## Task to complete:
List each line of the data that holds the string "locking".

Available data Start Marker

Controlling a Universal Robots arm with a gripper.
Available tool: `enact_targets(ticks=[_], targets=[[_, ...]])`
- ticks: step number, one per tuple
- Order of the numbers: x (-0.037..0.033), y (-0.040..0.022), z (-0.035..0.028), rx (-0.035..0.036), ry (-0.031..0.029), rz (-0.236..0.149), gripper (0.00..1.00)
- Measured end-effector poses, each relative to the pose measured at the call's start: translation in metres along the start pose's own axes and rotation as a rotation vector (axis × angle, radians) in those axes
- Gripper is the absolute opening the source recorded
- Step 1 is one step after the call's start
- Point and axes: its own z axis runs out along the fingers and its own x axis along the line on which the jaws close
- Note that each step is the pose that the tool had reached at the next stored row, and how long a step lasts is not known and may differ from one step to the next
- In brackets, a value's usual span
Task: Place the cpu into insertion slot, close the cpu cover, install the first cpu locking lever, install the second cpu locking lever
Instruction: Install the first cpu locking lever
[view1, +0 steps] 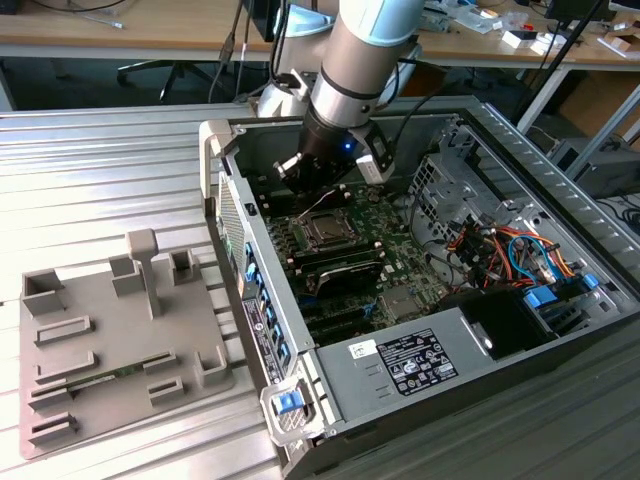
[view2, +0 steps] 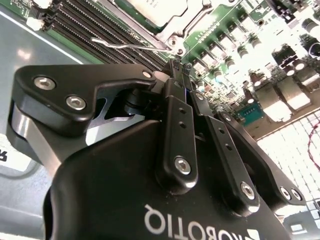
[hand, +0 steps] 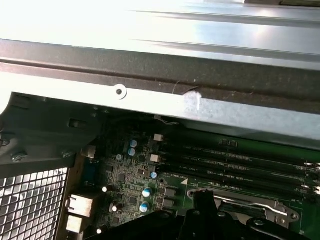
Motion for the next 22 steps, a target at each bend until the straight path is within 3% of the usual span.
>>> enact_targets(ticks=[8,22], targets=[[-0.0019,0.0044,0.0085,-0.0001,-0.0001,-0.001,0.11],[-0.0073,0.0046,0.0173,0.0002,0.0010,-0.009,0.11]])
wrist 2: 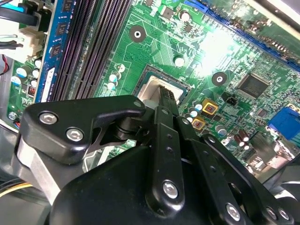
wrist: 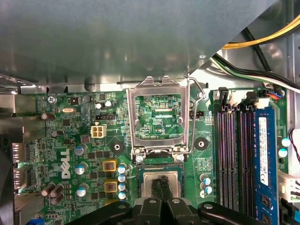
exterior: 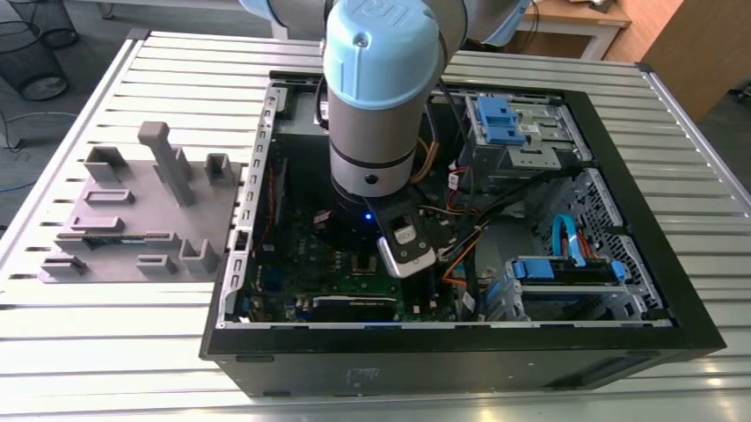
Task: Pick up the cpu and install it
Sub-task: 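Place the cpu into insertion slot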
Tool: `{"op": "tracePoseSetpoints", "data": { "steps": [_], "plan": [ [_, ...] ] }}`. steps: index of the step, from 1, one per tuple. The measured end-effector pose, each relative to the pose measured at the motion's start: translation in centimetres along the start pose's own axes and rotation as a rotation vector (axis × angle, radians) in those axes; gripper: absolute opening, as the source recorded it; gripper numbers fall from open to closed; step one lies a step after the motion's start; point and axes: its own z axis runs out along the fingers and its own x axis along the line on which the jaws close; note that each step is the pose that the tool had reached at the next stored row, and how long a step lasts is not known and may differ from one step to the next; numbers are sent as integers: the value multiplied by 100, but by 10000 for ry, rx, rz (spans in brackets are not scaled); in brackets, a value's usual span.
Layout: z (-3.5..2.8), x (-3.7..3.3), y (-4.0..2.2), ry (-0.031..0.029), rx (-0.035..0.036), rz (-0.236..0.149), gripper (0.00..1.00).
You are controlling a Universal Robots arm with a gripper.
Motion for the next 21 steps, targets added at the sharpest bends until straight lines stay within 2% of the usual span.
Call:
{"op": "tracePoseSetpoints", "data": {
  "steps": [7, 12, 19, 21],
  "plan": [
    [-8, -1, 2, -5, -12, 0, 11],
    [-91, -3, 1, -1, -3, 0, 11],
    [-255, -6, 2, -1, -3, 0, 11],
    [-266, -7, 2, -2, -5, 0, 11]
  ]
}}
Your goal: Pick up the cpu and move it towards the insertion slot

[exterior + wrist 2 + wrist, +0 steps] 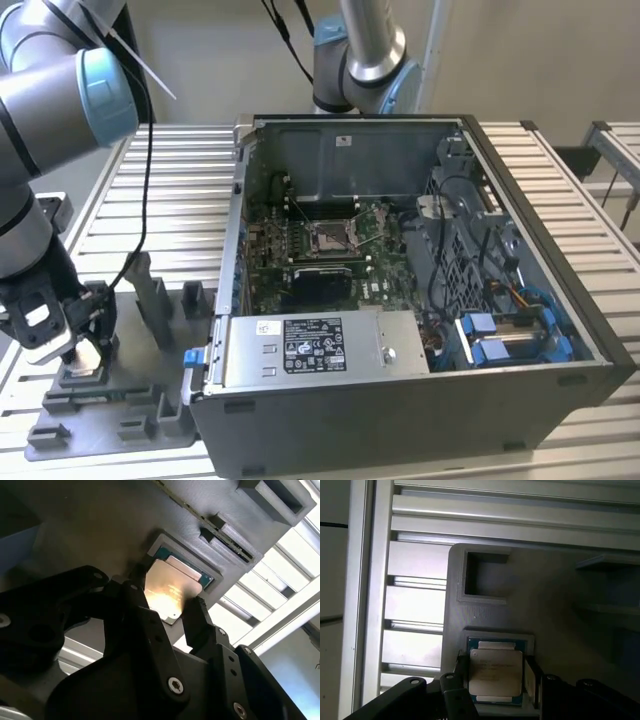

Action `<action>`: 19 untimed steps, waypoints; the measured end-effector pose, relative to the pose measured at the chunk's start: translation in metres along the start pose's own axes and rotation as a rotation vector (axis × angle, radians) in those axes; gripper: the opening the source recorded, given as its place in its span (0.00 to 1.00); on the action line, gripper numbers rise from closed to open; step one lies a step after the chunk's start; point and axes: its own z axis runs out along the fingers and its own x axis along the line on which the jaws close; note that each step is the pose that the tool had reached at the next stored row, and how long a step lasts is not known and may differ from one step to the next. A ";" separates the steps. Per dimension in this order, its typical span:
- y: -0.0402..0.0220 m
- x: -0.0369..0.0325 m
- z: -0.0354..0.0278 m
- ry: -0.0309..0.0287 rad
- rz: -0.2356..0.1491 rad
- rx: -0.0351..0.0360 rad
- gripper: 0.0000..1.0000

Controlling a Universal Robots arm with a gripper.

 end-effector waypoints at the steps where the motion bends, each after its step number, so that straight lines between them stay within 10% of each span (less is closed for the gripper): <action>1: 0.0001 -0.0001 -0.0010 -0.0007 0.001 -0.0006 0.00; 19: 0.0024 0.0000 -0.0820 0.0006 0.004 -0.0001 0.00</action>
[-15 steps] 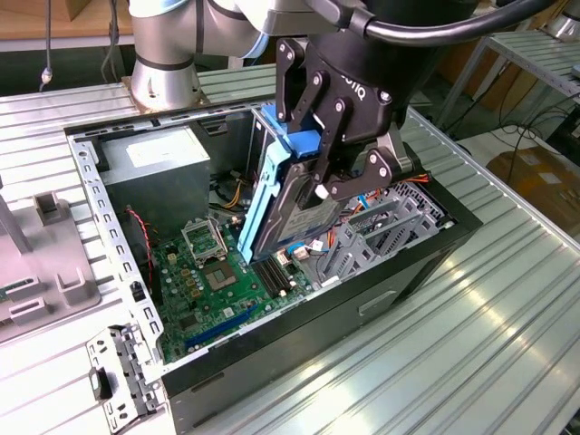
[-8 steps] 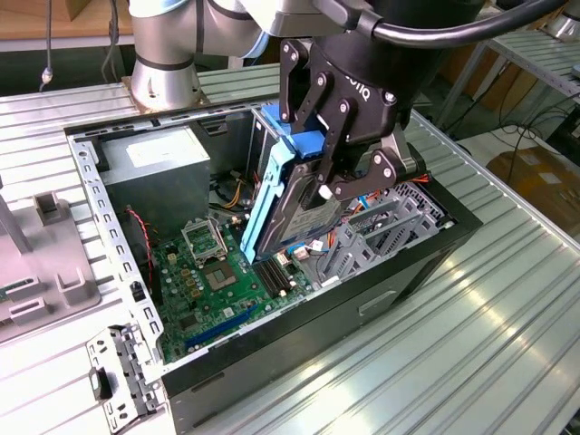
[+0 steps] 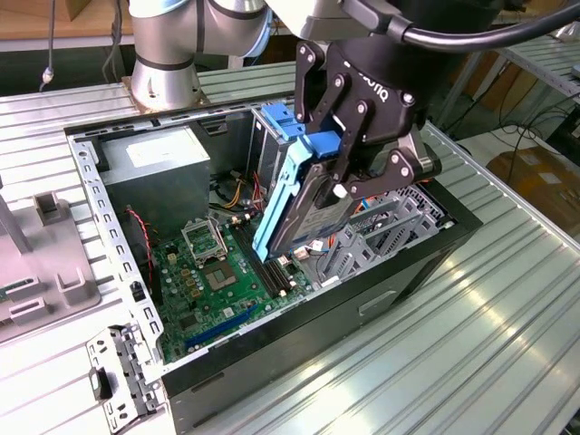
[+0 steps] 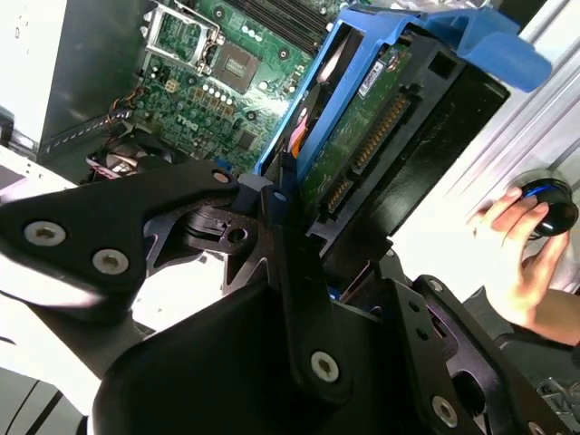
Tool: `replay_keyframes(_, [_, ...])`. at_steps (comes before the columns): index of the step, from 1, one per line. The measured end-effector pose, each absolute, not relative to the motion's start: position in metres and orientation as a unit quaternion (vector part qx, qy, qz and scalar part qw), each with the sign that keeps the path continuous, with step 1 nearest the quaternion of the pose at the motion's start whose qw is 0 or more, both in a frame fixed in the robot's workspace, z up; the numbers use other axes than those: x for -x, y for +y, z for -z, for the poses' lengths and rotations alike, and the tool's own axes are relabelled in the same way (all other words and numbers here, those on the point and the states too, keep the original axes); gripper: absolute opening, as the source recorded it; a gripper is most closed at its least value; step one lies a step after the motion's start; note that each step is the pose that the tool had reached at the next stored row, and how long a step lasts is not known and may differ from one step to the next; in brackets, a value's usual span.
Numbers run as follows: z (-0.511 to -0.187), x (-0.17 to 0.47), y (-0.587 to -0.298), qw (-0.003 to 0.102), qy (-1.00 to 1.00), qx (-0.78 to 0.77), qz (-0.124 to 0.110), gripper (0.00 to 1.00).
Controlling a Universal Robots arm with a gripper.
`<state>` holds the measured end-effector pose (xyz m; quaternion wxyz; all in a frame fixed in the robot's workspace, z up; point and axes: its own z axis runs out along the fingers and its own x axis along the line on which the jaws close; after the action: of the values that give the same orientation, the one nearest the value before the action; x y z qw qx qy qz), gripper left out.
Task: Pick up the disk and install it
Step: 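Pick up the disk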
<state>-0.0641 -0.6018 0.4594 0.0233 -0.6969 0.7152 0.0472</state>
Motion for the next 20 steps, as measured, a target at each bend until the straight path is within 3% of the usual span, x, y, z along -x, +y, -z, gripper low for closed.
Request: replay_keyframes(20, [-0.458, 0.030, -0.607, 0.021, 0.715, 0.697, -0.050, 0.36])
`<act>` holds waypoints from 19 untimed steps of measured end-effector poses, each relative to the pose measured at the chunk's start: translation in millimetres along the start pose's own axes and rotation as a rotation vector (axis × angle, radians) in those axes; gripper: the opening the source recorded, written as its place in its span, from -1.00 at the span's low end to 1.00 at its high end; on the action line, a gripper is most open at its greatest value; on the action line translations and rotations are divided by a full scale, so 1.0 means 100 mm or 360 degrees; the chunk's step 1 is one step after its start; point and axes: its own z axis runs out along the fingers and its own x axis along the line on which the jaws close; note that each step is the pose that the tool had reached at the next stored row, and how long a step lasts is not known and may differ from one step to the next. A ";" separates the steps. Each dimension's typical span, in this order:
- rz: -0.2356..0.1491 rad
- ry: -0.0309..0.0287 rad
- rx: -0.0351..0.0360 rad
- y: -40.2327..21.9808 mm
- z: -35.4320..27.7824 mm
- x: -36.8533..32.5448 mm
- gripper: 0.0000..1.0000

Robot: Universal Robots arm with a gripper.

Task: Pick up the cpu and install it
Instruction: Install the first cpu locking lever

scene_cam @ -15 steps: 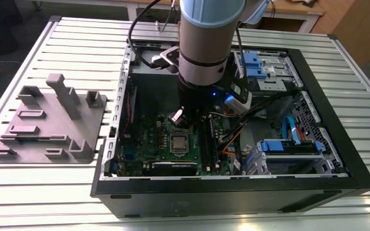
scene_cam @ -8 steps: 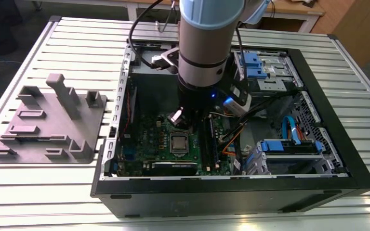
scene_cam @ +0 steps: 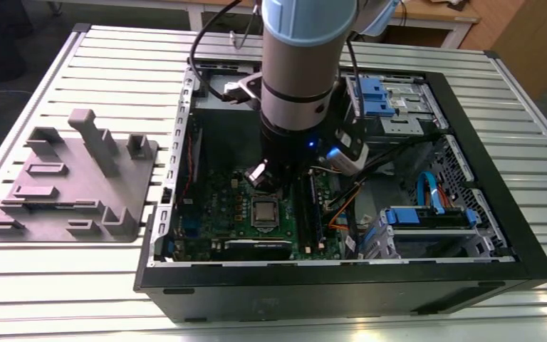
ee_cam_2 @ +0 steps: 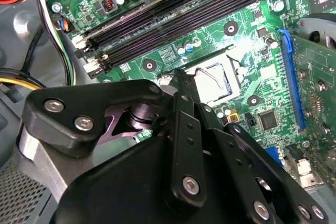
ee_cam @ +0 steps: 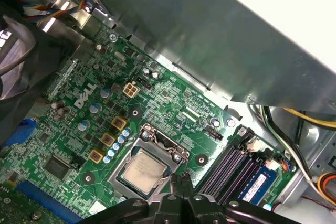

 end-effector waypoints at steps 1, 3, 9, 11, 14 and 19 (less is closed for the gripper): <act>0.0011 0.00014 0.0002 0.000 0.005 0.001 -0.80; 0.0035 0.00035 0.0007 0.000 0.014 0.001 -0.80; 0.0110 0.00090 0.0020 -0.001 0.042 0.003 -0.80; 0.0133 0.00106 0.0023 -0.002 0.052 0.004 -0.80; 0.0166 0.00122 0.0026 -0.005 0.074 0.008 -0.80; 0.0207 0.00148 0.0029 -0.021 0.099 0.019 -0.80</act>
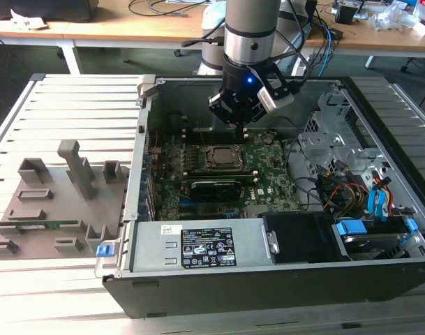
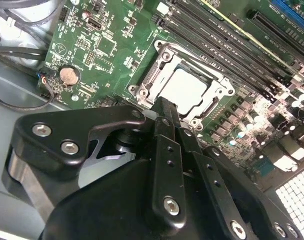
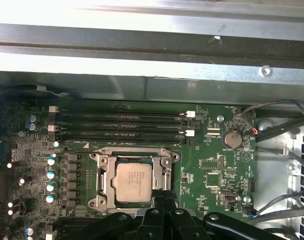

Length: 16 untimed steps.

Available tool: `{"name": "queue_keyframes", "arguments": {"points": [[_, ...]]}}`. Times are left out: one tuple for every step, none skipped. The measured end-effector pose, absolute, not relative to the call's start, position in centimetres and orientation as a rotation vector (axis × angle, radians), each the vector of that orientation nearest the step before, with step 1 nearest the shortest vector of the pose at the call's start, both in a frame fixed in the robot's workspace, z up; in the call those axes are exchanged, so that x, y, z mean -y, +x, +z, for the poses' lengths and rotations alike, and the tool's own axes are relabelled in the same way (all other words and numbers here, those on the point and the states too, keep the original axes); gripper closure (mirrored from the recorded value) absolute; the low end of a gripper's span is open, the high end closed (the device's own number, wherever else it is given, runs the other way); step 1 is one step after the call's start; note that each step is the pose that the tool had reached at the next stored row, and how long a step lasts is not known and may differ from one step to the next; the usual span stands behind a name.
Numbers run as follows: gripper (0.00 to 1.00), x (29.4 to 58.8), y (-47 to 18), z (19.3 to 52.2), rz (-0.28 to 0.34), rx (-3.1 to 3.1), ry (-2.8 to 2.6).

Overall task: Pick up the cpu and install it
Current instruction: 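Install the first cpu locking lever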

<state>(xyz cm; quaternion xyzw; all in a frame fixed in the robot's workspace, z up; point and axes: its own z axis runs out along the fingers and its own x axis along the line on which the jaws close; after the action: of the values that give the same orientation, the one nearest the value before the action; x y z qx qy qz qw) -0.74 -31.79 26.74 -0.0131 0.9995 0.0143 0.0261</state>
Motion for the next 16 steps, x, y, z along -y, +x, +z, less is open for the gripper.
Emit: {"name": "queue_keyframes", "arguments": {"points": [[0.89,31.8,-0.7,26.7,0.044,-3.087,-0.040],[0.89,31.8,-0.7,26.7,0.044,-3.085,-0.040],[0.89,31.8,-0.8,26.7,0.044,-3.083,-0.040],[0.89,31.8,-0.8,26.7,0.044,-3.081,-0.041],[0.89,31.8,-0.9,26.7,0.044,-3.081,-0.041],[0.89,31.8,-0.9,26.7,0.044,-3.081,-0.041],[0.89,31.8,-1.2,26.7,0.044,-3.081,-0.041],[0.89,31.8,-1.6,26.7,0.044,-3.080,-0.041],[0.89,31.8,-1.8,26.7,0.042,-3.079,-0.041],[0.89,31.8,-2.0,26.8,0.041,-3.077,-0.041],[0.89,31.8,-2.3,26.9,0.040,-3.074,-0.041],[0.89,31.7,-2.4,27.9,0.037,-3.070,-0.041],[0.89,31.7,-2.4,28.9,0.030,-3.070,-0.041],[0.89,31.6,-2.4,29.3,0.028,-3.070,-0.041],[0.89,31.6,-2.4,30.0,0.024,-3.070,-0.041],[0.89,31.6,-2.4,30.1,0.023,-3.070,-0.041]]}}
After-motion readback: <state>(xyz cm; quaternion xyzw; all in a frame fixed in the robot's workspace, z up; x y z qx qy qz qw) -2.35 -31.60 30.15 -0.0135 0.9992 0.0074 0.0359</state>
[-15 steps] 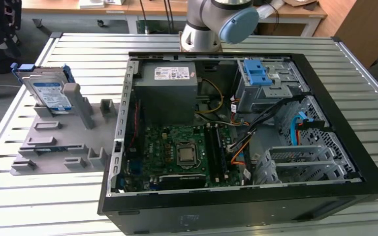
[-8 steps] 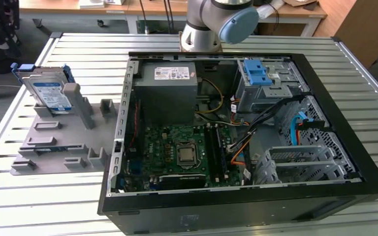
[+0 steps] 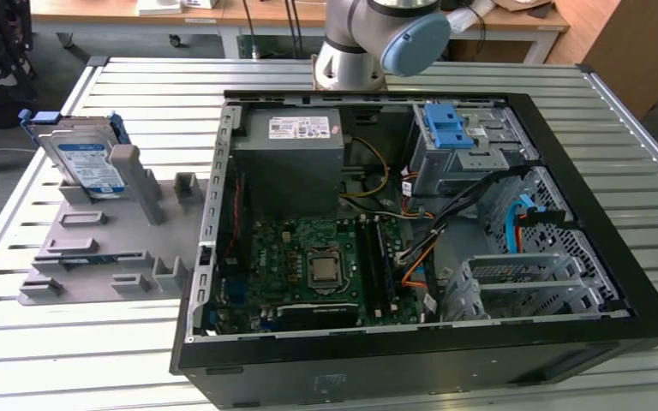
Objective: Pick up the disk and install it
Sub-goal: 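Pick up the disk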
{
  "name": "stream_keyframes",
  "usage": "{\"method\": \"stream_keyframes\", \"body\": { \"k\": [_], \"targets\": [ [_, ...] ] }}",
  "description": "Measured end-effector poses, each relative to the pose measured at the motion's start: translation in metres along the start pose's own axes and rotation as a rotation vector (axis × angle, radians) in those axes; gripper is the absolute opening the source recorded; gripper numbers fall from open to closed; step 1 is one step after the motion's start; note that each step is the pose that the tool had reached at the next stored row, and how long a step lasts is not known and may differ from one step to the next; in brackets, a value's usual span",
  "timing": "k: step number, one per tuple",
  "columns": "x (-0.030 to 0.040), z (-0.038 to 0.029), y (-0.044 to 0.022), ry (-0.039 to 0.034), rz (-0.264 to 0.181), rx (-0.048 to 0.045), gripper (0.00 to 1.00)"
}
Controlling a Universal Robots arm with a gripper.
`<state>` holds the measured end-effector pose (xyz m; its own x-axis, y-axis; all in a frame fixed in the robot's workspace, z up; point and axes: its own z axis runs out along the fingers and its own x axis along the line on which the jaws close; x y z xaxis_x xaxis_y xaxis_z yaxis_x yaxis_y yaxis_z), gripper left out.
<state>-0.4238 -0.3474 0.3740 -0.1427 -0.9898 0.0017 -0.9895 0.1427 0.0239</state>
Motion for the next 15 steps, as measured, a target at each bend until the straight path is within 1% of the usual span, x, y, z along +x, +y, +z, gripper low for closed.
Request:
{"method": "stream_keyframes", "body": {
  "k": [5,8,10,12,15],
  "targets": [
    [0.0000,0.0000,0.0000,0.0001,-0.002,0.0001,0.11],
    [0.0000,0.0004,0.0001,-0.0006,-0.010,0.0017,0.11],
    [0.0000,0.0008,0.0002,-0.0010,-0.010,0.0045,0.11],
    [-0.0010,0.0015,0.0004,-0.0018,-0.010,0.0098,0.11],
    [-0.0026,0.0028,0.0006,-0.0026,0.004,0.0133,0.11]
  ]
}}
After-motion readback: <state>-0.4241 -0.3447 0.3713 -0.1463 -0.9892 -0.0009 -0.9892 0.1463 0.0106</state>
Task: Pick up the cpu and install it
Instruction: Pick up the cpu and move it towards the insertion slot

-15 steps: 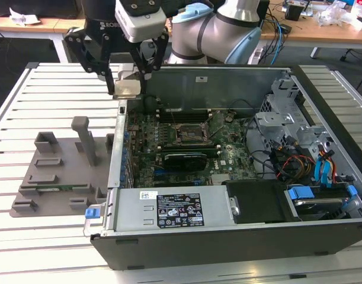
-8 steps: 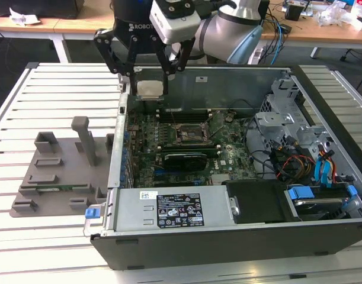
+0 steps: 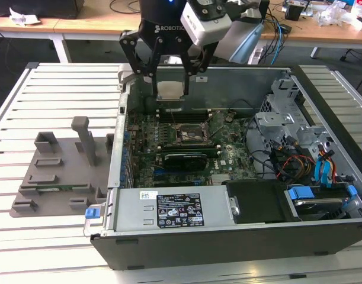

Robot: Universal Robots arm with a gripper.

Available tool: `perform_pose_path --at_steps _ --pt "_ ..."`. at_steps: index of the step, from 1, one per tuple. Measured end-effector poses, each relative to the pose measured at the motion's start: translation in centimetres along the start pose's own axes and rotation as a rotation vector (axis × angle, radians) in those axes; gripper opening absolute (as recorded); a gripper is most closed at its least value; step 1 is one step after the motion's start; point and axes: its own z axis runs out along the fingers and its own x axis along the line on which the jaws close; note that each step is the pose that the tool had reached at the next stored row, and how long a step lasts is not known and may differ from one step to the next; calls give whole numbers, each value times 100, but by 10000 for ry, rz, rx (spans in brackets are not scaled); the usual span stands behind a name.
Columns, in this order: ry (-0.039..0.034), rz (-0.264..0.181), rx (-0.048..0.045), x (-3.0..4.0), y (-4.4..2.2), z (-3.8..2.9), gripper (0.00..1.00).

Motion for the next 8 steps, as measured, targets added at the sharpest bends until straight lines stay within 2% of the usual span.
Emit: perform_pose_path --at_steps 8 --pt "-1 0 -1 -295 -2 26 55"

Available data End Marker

## Answer to this exercise:
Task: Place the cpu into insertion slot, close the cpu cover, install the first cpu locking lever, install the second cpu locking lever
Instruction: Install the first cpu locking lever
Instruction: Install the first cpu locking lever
Current instruction: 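Install the first cpu locking lever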

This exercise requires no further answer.